Knit a Hat with a Flock of Chickens

It’s well known (among knitters, anyway) that knitters seem to love chickens as a motif and a subject of our knitting projects. The Emotional Support Chicken and all the other chicken knitting patterns are just the beginning of our devotion to farmyard friends. 

For example, there’s Farmer Dennis’ Chicken Hat. This free pattern from Stacy Black is a simple worsted weight beanie sized for adults and decorate with a couple of little rounds of colorwork fences and a flock of chickens strutting around the body of the hat. 

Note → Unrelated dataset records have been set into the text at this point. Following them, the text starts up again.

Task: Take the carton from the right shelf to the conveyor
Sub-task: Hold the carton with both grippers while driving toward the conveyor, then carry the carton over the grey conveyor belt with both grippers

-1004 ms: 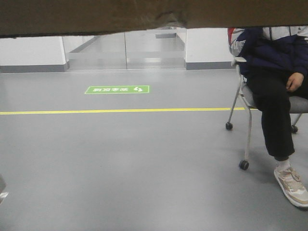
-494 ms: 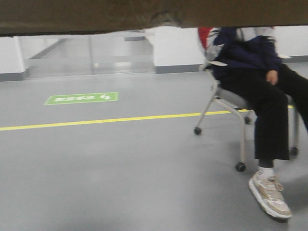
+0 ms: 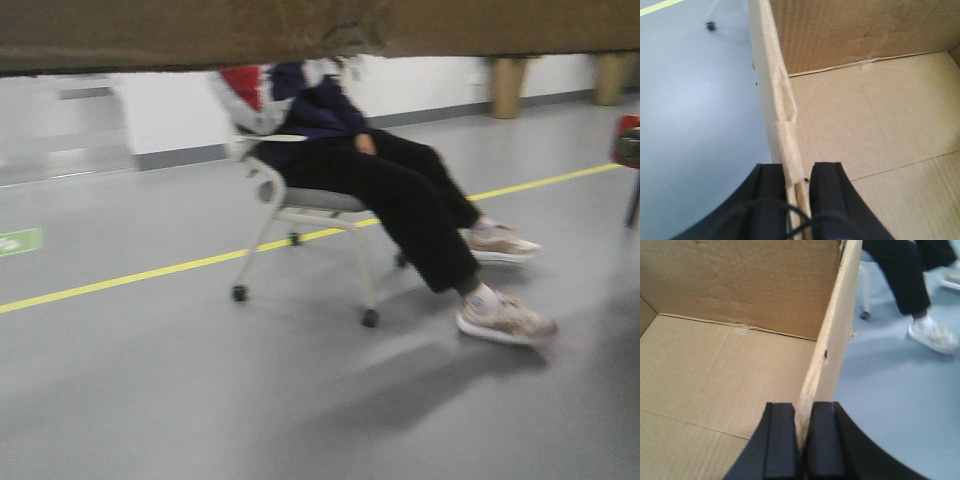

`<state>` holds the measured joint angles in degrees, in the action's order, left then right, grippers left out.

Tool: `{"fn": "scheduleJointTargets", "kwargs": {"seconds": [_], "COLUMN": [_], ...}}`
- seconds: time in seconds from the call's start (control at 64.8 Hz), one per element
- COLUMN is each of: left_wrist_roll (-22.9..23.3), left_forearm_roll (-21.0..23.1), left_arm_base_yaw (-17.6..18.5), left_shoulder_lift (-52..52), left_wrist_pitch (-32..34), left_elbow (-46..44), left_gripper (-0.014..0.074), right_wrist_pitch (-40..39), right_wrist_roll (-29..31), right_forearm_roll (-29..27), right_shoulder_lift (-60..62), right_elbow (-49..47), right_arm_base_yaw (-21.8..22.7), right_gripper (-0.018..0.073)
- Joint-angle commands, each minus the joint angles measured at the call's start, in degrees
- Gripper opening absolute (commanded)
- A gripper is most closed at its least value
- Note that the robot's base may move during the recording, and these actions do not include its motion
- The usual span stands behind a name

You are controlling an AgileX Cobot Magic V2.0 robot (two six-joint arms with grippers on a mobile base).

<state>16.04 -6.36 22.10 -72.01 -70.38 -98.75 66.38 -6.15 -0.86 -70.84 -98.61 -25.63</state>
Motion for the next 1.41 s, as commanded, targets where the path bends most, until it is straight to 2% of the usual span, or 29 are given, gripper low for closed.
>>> {"fn": "scheduleJointTargets", "kwargs": {"seconds": [0.0,1.39], "left_wrist_roll": [-0.5,-0.5], "left_forearm_roll": [0.7,0.7], "left_arm_base_yaw": [0.3,0.3], "left_shoulder_lift": [1.0,1.0], "left_wrist_pitch": [1.4,1.4], "left_elbow": [-0.3,-0.3], "left_gripper": [-0.0006,-0.0006], "right_wrist_pitch": [-2.6,-2.6], "right_wrist_roll": [0.6,0.6], "right_forearm_roll": [2.2,2.0], "right_shoulder_lift": [0.6,0.6], "right_elbow": [-0.1,-0.1], "right_arm_base_yaw": [0.3,0.3], "right_gripper": [-0.0068,-0.0068]}}
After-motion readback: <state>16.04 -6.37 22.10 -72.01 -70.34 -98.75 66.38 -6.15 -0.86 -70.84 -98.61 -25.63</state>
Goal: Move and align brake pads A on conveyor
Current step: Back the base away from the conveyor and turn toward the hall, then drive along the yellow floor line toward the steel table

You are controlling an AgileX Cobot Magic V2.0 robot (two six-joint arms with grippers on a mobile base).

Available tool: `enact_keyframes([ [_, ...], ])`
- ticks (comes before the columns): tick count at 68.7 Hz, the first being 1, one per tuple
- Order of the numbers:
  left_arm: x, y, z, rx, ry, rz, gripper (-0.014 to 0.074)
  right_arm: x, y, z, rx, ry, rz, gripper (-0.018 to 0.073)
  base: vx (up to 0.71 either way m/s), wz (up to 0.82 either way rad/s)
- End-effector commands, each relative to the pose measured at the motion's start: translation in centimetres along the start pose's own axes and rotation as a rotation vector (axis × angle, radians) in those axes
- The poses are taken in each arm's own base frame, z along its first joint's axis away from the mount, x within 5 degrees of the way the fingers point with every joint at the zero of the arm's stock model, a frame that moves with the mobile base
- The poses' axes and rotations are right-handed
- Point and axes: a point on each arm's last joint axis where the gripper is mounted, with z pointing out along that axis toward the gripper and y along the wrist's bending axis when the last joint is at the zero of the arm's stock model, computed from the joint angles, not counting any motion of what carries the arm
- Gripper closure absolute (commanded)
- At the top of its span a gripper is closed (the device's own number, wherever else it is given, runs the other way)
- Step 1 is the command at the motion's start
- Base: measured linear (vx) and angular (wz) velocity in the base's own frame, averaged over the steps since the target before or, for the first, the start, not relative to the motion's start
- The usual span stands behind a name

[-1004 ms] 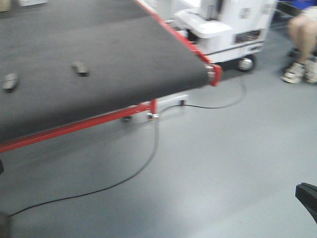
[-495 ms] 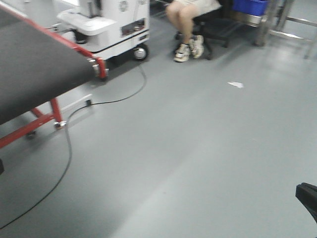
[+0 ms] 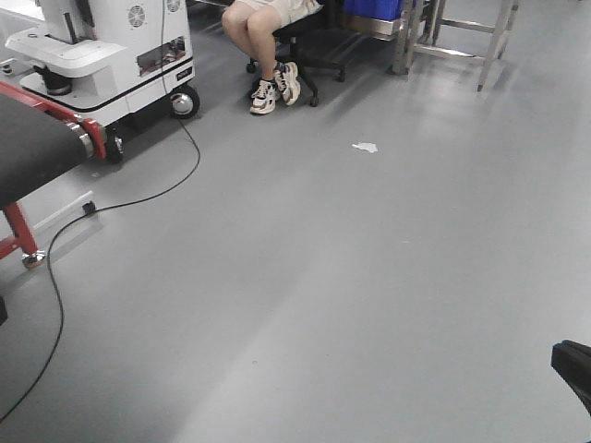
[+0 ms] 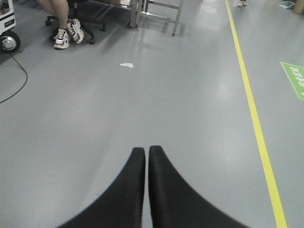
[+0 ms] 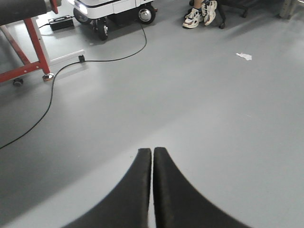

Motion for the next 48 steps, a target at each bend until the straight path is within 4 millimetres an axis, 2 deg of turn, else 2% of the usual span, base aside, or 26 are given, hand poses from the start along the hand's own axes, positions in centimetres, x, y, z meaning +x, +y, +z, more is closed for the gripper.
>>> enact_keyframes([
  [1,-1.44,-0.41,-0.32,0.029,-0.090,-0.006,0.0603,-1.40,0.00,-0.25,0.000,-0.085,-0.014,0.0569,0.04,-0.17],
  [48,-1.44,-0.41,-0.32,0.029,-0.090,-0.006,0.0603,-1.43,0.00,-0.25,0.000,-0.088,-0.014,0.0569,0.09,-0.29],
])
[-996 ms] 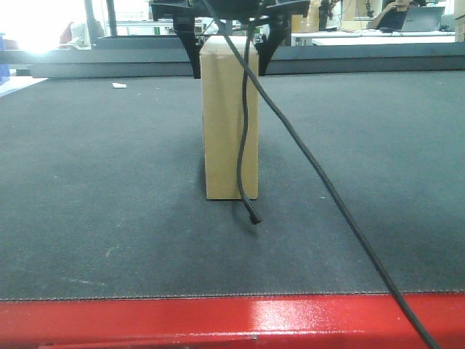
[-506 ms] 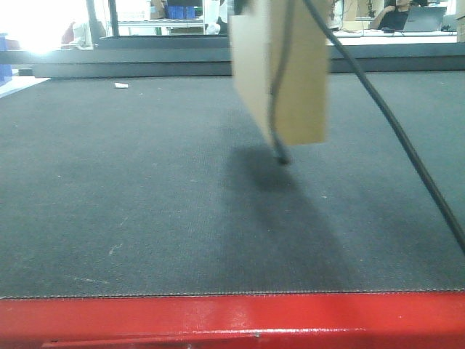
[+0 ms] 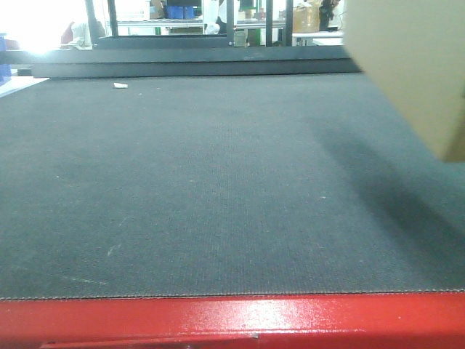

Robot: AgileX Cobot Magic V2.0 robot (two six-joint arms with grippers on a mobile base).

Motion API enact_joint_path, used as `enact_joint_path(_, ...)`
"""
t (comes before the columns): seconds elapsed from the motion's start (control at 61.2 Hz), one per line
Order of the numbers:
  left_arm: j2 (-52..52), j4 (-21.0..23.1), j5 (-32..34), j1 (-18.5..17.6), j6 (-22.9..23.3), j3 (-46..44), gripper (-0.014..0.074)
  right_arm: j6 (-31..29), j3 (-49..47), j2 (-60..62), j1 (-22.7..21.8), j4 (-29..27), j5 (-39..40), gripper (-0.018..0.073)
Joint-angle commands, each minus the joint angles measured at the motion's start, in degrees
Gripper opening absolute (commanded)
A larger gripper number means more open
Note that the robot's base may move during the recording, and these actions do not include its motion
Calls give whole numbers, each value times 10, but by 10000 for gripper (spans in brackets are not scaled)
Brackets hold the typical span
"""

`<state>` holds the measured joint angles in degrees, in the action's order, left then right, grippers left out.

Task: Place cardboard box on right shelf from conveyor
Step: 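Lift the tan box off the conveyor with the right gripper, then drive the base away from the conveyor holding the box in the right gripper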

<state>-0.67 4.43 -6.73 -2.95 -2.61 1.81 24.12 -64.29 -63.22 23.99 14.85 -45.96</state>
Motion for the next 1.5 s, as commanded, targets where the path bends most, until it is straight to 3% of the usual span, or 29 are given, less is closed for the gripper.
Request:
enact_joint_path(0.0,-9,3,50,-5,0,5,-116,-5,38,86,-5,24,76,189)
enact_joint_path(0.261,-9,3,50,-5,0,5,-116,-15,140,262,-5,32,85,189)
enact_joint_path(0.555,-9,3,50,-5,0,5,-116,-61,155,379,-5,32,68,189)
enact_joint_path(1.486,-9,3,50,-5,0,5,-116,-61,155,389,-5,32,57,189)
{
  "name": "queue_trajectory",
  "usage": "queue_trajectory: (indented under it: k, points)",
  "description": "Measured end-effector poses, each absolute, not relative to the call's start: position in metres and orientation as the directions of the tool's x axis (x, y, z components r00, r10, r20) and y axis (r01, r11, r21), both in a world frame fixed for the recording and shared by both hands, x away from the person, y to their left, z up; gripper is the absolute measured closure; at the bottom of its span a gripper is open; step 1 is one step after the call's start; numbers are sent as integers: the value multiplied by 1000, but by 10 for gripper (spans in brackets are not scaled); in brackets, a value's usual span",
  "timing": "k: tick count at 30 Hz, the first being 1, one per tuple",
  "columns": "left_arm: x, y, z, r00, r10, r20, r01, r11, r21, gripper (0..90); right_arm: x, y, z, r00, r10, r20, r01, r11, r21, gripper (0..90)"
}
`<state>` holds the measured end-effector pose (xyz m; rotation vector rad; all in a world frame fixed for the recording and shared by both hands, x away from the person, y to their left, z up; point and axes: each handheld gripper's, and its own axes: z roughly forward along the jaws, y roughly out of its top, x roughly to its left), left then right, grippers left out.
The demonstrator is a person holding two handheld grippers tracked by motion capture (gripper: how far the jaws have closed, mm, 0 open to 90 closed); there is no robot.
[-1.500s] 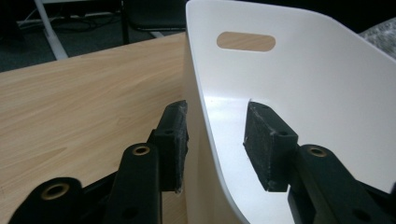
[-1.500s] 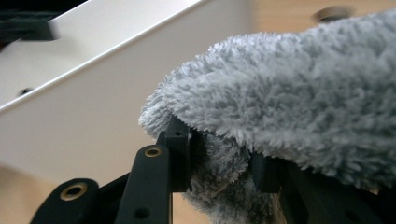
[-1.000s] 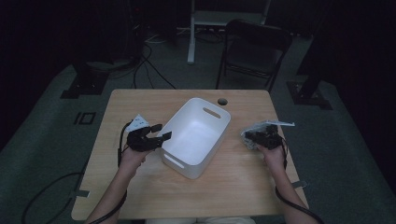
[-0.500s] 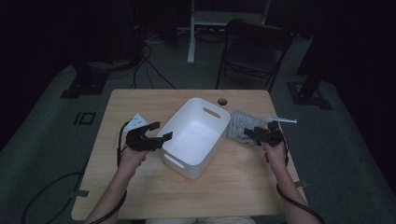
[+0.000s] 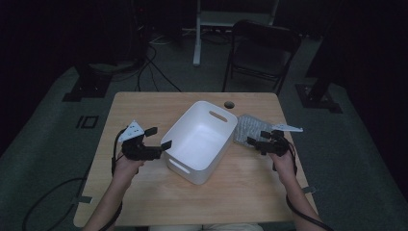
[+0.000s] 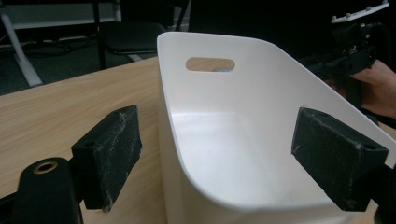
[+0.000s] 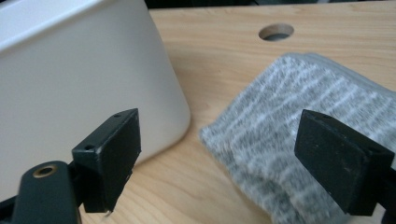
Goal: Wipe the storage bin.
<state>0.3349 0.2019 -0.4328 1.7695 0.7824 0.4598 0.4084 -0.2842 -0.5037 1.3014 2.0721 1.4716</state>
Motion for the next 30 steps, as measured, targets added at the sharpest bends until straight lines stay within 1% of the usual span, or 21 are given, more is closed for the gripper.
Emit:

You don’t need a lot of any of the colors for the chickens, their facial features or the fences, so this is a great project for using little leftover bits from other projects. The main color for the body of the hat is less than a skein using the yarn suggested, so you might just have everything you need in your house to start stitching up this hat right away. 

The colorwork is presented as a chart, with a 16 stitch section that repeats around the body of the hat. All the color changes are shown on the chart but I think it would be easier to knit the whole chicken in the chicken color and add the eye, beak and other features using duplicate stitch when the knitting is done. That way you don’t have to carry those yarns around the whole hat for just a few stitches. 

As the name suggests, the original hat was given to a farmer who shared their eggs, but anyone who raises chickens or just has a thing for the fowl is sure to love this cute hat. It wouldn’t be too difficult for someone new to stranded knitting or reading charts to make, either, so if that’s you, give it a try. 

The pattern is available for free on Ravelry.